START Data below

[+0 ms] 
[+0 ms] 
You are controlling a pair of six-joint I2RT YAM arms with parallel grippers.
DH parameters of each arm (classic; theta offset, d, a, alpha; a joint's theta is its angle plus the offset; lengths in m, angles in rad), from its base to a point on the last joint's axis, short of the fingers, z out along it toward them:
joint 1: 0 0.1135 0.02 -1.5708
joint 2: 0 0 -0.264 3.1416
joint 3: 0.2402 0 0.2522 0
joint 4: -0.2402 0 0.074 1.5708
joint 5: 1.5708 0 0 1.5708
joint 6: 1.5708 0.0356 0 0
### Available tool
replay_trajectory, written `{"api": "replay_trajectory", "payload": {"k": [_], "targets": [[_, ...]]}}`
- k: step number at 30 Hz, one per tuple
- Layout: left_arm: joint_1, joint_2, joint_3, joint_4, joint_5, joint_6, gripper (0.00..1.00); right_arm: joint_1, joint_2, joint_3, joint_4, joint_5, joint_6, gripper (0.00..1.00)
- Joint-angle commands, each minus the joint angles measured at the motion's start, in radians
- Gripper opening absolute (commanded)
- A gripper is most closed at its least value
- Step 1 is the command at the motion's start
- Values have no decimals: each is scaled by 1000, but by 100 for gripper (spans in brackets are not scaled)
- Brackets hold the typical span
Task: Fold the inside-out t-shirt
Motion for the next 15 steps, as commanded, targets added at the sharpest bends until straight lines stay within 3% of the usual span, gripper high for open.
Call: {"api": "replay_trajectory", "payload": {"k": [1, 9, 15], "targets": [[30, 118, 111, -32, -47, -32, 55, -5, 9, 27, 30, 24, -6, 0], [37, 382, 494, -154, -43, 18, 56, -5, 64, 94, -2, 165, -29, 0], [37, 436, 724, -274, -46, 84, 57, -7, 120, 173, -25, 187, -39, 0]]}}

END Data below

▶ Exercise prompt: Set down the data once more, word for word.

▶ Completed exercise:
[+0 ms] 
[+0 ms] 
You are controlling a pair of six-joint I2RT YAM arms with parallel grippers.
DH parameters of each arm (classic; theta offset, d, a, alpha; a joint's theta is its angle plus the offset; lengths in m, angles in rad), from its base to a point on the last joint's axis, short of the fingers, z out along it toward them:
joint 1: 0 0.1135 0.02 -1.5708
joint 2: 0 0 -0.264 3.1416
joint 3: 0.2402 0 0.2522 0
joint 4: -0.2402 0 0.074 1.5708
joint 5: 1.5708 0 0 1.5708
joint 6: 1.5708 0.0356 0 0
### Available tool
replay_trajectory, written `{"api": "replay_trajectory", "payload": {"k": [_], "targets": [[_, ...]]}}`
- k: step number at 30 Hz, one per tuple
- Layout: left_arm: joint_1, joint_2, joint_3, joint_4, joint_5, joint_6, gripper (0.00..1.00); right_arm: joint_1, joint_2, joint_3, joint_4, joint_5, joint_6, gripper (0.00..1.00)
- Joint-angle commands, each minus the joint angles measured at the motion's start, in radians
- Gripper opening absolute (commanded)
- A gripper is most closed at its least value
- Step 1 is the command at the motion's start
- Values have no decimals: each is scaled by 1000, but by 100 for gripper (spans in brackets are not scaled)
- Brackets hold the typical span
Task: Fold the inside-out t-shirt
Motion for the next 15 steps, as commanded, targets added at the sharpest bends until straight lines stay within 3% of the usual span, gripper high for open.
Call: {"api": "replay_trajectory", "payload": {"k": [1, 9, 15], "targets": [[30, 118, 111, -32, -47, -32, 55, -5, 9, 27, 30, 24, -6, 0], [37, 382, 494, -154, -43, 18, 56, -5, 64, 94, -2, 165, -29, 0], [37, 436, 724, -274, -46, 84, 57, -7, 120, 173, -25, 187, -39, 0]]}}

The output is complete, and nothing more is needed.